As Gordon Fee says, “Isaiah … refers first of all to the healings of the wounds and disease of sin. Yet, since physical disease was clearly recognized to be a consequence of the fall, such a metaphor could also carry with it the literal sense, and this is what Matthew picked up” (The Disease of the Health and Wealth Gospels).

Healing from the effects of the Fall is clearly promised by Scripture. But according to Romans 8, the curse will be lifted completely only at the end time.

So the ultimate healing of the whole person is promised only with the resurrection of the body at the second coming of Christ.

Yet God can miraculously break into our present sphere when he chooses, healing our bodies now in anticipation of the final healing. Granted, Christians are divided on this matter. Some hold that in this present age God heals only through secondary means such as doctors and medicine, without miracle. Yet Scripture encourages us to pray for the healing of the sick. At least in part this is to be reckoned as miraculous healing (James 5:14–15).

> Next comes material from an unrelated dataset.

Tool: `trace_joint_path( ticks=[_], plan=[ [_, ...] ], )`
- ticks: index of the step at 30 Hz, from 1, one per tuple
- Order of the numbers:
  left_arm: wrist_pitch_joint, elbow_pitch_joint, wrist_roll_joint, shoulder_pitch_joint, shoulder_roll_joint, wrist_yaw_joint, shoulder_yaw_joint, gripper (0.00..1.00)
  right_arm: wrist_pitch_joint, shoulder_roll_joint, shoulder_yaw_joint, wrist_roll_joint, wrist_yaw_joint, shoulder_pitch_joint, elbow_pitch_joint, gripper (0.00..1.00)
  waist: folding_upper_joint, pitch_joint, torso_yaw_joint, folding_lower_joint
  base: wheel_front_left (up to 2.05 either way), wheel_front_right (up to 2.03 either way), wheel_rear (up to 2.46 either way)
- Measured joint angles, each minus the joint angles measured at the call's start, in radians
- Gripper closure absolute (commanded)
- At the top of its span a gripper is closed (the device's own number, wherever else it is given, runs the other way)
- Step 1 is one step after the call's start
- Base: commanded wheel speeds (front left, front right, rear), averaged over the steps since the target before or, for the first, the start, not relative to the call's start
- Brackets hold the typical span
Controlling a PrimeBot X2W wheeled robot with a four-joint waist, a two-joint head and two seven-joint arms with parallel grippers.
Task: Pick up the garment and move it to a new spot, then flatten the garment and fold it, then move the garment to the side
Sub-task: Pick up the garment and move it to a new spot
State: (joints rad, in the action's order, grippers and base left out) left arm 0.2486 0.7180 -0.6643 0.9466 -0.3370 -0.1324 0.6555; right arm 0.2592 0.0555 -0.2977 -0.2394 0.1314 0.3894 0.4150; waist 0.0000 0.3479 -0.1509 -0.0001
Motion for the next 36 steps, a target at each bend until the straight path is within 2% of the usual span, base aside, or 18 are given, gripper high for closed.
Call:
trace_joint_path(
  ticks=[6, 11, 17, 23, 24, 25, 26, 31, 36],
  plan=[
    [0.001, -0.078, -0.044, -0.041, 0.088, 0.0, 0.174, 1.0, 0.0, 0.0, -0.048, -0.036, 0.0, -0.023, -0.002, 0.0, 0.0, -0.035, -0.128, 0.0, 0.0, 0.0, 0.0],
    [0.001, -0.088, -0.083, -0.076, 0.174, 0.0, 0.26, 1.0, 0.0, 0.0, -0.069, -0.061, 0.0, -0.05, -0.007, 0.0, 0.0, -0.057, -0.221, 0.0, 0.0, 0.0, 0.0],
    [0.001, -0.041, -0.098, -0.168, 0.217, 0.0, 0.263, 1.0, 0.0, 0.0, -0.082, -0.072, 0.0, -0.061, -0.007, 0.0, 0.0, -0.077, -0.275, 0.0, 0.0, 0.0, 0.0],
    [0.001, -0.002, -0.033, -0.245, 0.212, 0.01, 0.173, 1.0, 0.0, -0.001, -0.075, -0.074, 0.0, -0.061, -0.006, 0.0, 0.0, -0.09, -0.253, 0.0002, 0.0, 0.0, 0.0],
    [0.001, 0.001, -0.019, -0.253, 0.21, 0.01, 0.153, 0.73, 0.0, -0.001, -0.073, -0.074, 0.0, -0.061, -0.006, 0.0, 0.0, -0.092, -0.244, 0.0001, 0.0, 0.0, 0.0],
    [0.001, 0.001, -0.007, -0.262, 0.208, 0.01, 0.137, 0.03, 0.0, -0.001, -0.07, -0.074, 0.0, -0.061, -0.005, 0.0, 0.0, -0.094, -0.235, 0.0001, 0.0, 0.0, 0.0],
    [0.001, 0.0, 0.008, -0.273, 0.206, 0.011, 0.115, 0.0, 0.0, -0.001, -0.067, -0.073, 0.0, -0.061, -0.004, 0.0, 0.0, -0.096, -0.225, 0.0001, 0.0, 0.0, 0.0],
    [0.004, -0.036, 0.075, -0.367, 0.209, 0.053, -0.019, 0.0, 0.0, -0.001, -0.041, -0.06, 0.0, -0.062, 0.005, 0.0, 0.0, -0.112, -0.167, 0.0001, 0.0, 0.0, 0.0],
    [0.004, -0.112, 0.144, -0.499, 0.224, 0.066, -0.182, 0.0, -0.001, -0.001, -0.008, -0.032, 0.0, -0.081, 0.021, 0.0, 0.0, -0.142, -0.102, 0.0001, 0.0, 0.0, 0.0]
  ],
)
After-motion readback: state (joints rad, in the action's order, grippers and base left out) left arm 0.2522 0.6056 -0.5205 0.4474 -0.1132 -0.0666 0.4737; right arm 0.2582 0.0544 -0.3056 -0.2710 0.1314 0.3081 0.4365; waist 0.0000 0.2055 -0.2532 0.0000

Therefore, when my children became ill, though I took them to the doctor I also prayed that God would miraculously heal them. However, we must understand that God has never promised to heal here and now.

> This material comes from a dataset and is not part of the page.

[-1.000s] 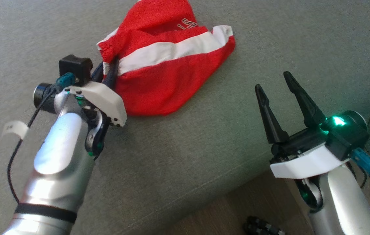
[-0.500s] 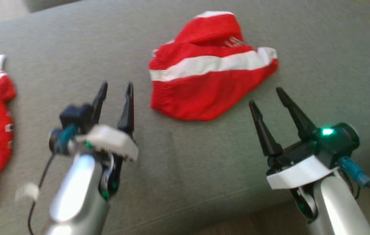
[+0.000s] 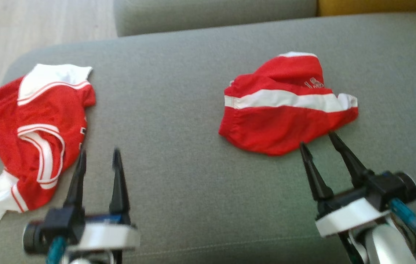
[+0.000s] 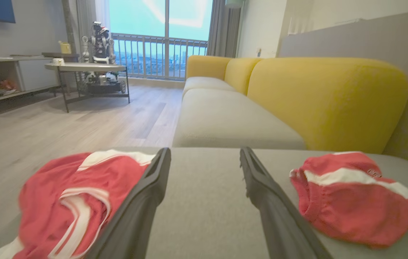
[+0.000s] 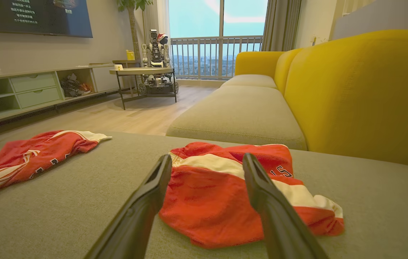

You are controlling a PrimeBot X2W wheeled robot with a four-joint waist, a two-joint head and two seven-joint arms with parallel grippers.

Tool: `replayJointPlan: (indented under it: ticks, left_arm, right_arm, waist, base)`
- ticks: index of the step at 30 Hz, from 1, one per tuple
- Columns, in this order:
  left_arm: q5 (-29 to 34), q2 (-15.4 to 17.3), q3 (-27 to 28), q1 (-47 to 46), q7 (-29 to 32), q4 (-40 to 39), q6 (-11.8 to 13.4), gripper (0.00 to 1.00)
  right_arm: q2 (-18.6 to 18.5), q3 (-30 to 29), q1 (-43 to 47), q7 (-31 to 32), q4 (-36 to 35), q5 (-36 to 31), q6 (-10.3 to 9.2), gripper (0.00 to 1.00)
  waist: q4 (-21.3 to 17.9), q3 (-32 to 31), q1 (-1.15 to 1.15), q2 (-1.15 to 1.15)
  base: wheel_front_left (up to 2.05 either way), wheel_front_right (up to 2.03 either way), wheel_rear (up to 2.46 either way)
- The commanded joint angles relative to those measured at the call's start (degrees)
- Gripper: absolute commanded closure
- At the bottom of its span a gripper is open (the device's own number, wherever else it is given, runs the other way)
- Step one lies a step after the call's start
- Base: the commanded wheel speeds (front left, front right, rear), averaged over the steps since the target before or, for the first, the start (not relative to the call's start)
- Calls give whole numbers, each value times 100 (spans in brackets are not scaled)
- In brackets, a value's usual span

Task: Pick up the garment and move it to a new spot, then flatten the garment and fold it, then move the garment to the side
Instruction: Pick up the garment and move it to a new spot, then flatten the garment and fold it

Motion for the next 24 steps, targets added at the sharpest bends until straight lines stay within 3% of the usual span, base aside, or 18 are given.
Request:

One would not suspect this from the words of one faith healer, the late Hobart Freeman: “To claim healing for the body and then to continue to take medicine is not following our faith with corresponding action. If we feel the need of anything in addition to faith, then we do not have faith to be healed. When genuine faith is present, it alone will be sufficient for it will take the place of medicine and other needs” (Faith).

This is to hold out promises contrary to the teaching of Scripture. It should not surprise us, therefore, when the Associated Press reports, “Ten mothers, six or seven infants, and a diabetic man who stopped insulin in the belief that God would cure him, have died over the past three years as a result of refusing to take medicine.… All were followers of Hobart Freeman.”

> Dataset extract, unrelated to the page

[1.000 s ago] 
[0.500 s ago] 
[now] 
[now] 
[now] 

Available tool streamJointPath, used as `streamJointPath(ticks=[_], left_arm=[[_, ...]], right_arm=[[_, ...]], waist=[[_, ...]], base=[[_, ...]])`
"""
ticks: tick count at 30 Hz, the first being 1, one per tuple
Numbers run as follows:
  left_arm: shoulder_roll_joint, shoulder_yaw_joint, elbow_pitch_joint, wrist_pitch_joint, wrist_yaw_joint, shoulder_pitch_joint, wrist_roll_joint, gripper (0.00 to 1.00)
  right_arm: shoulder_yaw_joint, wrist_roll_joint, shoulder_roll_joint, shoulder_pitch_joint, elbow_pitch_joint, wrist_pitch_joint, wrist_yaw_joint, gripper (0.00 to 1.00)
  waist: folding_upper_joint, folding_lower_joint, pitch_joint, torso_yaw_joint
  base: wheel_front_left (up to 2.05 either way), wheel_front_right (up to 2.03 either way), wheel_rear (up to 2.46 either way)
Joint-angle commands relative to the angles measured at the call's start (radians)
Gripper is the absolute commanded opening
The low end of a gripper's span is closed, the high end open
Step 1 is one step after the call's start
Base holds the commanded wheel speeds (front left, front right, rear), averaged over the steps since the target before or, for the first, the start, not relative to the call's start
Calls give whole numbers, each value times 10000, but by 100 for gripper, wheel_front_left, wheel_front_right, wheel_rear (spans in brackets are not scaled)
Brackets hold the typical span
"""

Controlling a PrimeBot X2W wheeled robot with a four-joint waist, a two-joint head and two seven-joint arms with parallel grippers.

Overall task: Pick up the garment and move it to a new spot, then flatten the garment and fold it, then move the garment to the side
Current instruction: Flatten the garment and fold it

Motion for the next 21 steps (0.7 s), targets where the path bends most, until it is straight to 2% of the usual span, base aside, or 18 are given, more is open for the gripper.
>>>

Some genuine promises of Scripture are taken entirely out of their biblical context by those enthralled with the gospel of health and wealth. John 14:13 is an example: “I will do whatever you ask in my name.” But what does it mean to pray in Christ’s name? Certainly not merely to repeat the formula. Rather, it means to make requests on his authority. And it is only when we know that we are asking for what he wills (and not merely what we wish) that his promise holds. That is why, in a parallel passage making the same universal promise, John introduces the safeguard “according to his will” (1 John 5:14). Even our Lord inserts into his own prayer for deliverance “if you are willing” (Luke 22:42). To take a promise out of its context is to force Scripture to say what it does not say. We then turn its divine promises into false claims that will only delude the gullible.

Consider the simple believer who is assured by a preacher he trusts that John 14:13 is a universal promise with no qualifications. He may feel that his faith is utterly destroyed. He may question the truthfulness of God.

In anger he may rebel against a God who has “deceived” him. Few are harder to reach with the biblical gospel of God’s love in Christ than those whose relationship with God has been twisted out of shape by the false gospel of health and wealth.

Redemption’s Future Tense

The root error of the false gospel of health and wealth is this: It seeks to apply a theology of future glory to the believing and obedient Christian right now. But our Lord taught a theology for here and now that both sustains us in hard times and holds out hope for tomorrow. We cannot claim now what God in his grace has promised only for the future. God loves us too much to give us everything we want right now.